Keempat, sejak 2017, jabatan Dirut Garuda diganti setiap tahun. Rumor yang beredar adalah bahwa pejabat Dirut tersebut diganti karena berani mengutik-utik masalah kelebihan kapasitas ini.

Selanjutnya, arahan Menteri BUMN Eric Thohir untuk fokus berbisnis di kawasan domestik, dijawab oleh Manajemen Garuda dengan mengurangi jumlah pesawat Boeing B737-800 sebanyak 17 buah. Padahal, kita tahu bahwa jenis pesawat ini adalah tulang punggung dari operasi penerbangan Garuda di sektor domestik.

Terakhir adalah mengenai program restrukturisasi hutang Garuda tidak meyakinkan, karena tidak dibarengi dengan program restrukturisasi operasional bisnis yang jelas. Dengan kinerja-usaha yang terus negatif sejak 2017, bagaimana dengan kemampuan Garuda untuk mencicil hutang-hutangnya nanti?

Perilaku tidak biasa yang dilakukan Garuda pada 1994 telah berujung pada kerugian sebesar USD 1.6 miliar.
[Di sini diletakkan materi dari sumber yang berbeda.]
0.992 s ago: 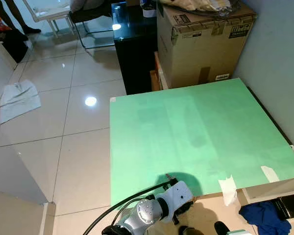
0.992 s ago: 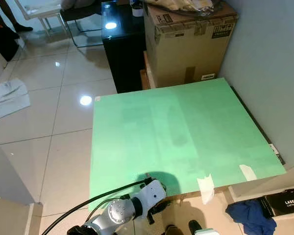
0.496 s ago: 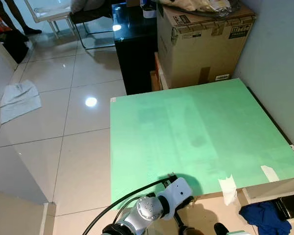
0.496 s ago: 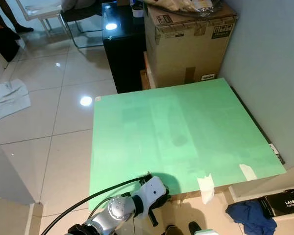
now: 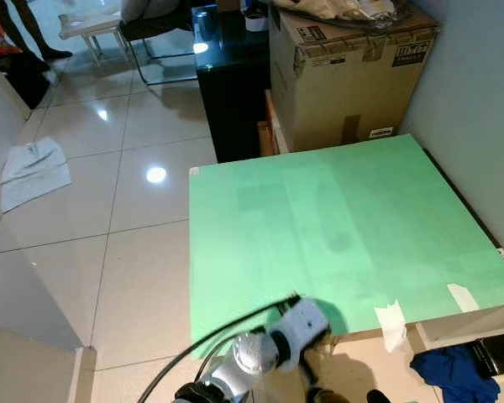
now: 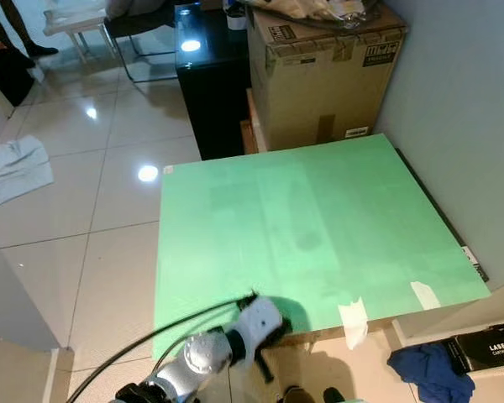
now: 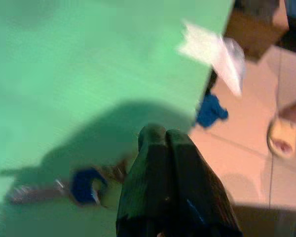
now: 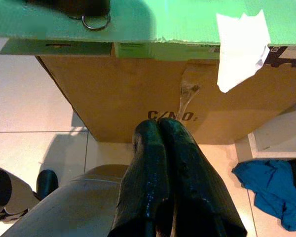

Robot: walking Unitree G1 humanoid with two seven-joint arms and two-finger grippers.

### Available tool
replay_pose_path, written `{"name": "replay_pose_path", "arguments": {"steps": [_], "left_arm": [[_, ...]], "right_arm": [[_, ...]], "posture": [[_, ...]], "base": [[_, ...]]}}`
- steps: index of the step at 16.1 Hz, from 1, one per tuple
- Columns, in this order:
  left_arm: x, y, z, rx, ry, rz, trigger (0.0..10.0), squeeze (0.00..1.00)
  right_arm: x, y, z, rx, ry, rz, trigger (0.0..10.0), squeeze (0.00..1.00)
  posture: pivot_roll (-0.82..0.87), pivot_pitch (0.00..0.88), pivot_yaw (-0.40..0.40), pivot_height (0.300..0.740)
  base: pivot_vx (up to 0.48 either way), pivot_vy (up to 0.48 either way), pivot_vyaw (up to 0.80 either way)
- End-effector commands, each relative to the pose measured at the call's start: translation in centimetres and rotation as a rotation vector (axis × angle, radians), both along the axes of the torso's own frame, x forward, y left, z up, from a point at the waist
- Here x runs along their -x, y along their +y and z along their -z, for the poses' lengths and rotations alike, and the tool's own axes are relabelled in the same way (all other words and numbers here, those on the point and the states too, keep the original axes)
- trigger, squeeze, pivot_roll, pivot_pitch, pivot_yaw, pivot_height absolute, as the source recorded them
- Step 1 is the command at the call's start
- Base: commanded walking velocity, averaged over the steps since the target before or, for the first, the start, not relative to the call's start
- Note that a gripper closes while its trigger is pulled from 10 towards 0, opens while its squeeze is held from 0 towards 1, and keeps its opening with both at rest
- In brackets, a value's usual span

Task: Hang keys on a hook

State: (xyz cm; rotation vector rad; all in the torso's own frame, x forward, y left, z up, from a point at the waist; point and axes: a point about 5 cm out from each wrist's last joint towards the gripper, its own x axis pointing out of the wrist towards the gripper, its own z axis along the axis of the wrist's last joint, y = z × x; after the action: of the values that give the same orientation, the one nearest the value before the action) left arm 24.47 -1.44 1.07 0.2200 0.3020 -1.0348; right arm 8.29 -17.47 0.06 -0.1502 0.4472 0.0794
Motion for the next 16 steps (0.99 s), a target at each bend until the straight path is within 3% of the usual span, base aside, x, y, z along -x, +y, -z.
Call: {"name": "replay_pose_path", "arguments": {"steps": [1,2,3,4,9,15,16], "left_arm": [[2.5,-3.0,0.0,0.118,0.075,0.001,8.7,0.00],[0.9,-2.3,-0.9,0.130,0.020,-0.082,10.0,0.00],[0.4,-2.0,-1.1,0.125,0.000,-0.105,10.0,0.34],[0.1,-1.7,-1.2,0.121,-0.007,-0.112,10.0,1.00],[0.3,-1.8,-0.4,0.011,-0.018,-0.059,10.0,1.00],[-0.6,-2.4,-0.9,-0.010,-0.010,-0.089,10.0,1.00],[-0.7,-2.6,-1.1,-0.001,-0.008,-0.088,10.0,0.20]], "right_arm": [[0.5,-0.2,0.3,0.001,0.018,0.013,10.0,0.00],[0.4,-0.2,0.3,-0.010,0.008,0.011,10.0,0.00],[0.4,-0.2,0.3,-0.013,0.007,0.010,10.0,0.00],[0.4,-0.2,0.4,-0.013,0.007,0.008,10.0,0.00],[0.6,-0.2,0.6,-0.013,0.007,-0.002,10.0,0.00],[0.7,0.2,0.2,-0.018,-0.007,-0.011,10.0,0.00],[0.7,0.3,0.1,-0.019,-0.006,-0.010,10.0,0.00]], "posture": [[-0.38,0.234,0.118,0.740],[-0.38,0.237,0.116,0.740],[-0.38,0.237,0.116,0.740],[-0.38,0.237,0.115,0.740],[-0.38,0.247,0.114,0.740],[-0.39,0.255,0.125,0.740],[-0.39,0.257,0.126,0.740]], "base": [[0.000,0.000,0.00],[0.000,0.000,0.00],[0.000,0.000,0.00],[0.000,0.000,0.00],[0.000,0.000,0.00],[0.000,0.000,0.00],[0.000,0.000,0.00]]}}
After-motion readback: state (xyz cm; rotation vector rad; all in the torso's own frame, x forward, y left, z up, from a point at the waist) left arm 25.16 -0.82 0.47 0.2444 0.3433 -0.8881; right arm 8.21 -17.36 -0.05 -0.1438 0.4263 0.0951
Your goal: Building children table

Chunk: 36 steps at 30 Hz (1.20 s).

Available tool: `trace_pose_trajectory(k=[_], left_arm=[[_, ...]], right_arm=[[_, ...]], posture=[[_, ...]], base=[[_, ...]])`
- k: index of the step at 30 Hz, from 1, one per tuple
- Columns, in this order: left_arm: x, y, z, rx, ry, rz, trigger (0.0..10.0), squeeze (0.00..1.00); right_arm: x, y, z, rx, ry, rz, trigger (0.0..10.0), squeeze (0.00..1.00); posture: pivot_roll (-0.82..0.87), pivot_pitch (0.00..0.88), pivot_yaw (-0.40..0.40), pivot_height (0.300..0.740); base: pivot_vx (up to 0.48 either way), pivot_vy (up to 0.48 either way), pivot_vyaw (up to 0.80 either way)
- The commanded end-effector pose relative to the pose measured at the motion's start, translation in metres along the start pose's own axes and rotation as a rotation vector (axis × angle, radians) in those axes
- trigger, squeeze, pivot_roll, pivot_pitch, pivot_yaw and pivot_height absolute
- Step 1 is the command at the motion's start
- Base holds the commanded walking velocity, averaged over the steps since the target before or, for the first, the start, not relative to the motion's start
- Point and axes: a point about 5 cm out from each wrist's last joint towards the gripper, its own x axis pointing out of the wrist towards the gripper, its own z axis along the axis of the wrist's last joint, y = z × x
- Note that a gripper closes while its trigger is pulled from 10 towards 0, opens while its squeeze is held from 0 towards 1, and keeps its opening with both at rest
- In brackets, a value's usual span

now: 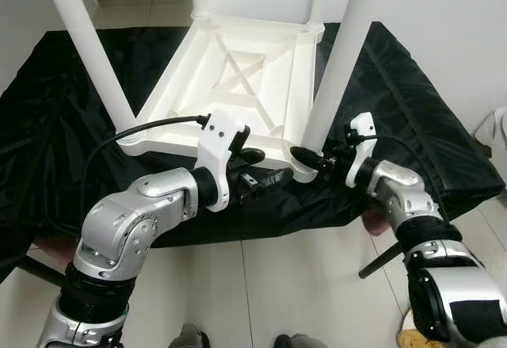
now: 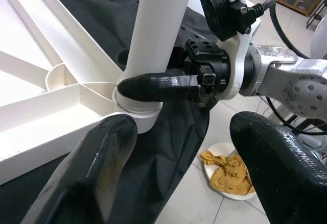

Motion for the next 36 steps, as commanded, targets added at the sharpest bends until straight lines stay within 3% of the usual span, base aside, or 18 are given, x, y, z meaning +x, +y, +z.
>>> trace_pose_trajectory(k=[1, 7, 8, 14, 16, 18, 20, 22, 23, 26, 36], left_arm=[[-0.001, -0.003, -0.002, 0.001, 0.009, -0.011, 10.0, 0.00], [-0.001, -0.002, -0.002, -0.006, 0.013, -0.008, 10.0, 0.00], [-0.001, -0.002, -0.003, -0.009, 0.015, -0.007, 10.0, 0.00], [0.000, -0.003, -0.003, -0.007, 0.014, -0.009, 10.0, 0.00], [0.000, -0.004, -0.003, -0.005, 0.012, -0.013, 10.0, 0.00], [0.000, -0.004, -0.003, -0.005, 0.012, -0.013, 10.0, 0.00], [0.000, -0.005, -0.005, -0.012, 0.013, -0.017, 10.0, 0.00], [0.000, -0.005, -0.005, -0.012, 0.013, -0.017, 10.0, 0.00], [0.000, -0.005, -0.006, -0.015, 0.016, -0.022, 10.0, 0.00], [0.002, -0.004, -0.006, -0.010, 0.019, -0.027, 10.0, 0.00], [0.003, -0.004, -0.004, 0.004, 0.020, -0.039, 10.0, 0.00]], right_arm=[[0.000, 0.007, -0.014, 0.063, 0.001, -0.008, 0.0, 0.00], [-0.001, 0.006, -0.016, 0.080, -0.007, -0.102, 0.0, 0.00], [-0.001, 0.005, -0.015, 0.087, -0.021, -0.164, 0.0, 0.00], [0.000, 0.009, -0.016, 0.087, -0.023, -0.219, 0.0, 0.00], [0.005, 0.022, -0.018, 0.118, -0.024, -0.282, 0.0, 0.00], [0.005, 0.022, -0.018, 0.118, -0.024, -0.282, 0.0, 0.00], [0.013, 0.037, -0.017, 0.148, -0.041, -0.346, 0.0, 0.00], [0.013, 0.037, -0.017, 0.148, -0.041, -0.346, 0.0, 0.00], [0.019, 0.047, -0.016, 0.168, -0.050, -0.429, 0.0, 0.00], [0.027, 0.055, -0.014, 0.148, -0.057, -0.518, 0.0, 0.00], [0.031, 0.064, -0.014, 0.138, -0.027, -0.677, 0.0, 0.00]], posture=[[-0.02, 0.099, 0.017, 0.740], [-0.02, 0.102, 0.018, 0.740], [-0.03, 0.102, 0.018, 0.740], [-0.03, 0.104, 0.014, 0.740], [-0.03, 0.106, 0.003, 0.740], [-0.03, 0.106, 0.003, 0.740], [-0.04, 0.106, 0.002, 0.740], [-0.04, 0.106, 0.002, 0.740], [-0.04, 0.103, 0.003, 0.740], [-0.05, 0.099, 0.006, 0.740], [-0.05, 0.091, 0.009, 0.740]], base=[[0.000, 0.000, 0.00], [0.000, 0.000, 0.00], [0.000, 0.000, 0.00], [0.000, 0.000, 0.00], [0.000, 0.000, 0.00], [0.000, 0.000, 0.00], [0.000, 0.000, 0.00], [0.000, 0.000, 0.00], [0.000, 0.000, 0.00], [0.000, 0.000, 0.00], [0.000, 0.000, 0.00]])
Kasus yang sama, yang terjadi pada tahun 2009 sudah merugikan Garuda lebih dari Rp100 triliun.

Lalu berapa kira-kira besar kerugian yang akan diderita Garuda akibat dari perilaku tidak biasa pada tahun 2017 ini? Sulit untuk menerka-nerka.

Apalagi kita tidak melihat adanya strategi dan kebijakan Manajemen sekarang yang memberi rasa optimis bagi masa depan Garuda.

Bayangkan, kalau besar kerugiannya nanti adalah seharga keberadaan dari flag carrier kita yang tercinta ini, bagaimana?

Jakarta, 24 November 2021

Bachrul Hakim, Penulis adalah pengamat kebijakan publik.

Opini ini sudah tayang di Independesi.com di bawah judul "Kalau Tidak Berada-ada, Masakan Garuda Bersarang Rendah?".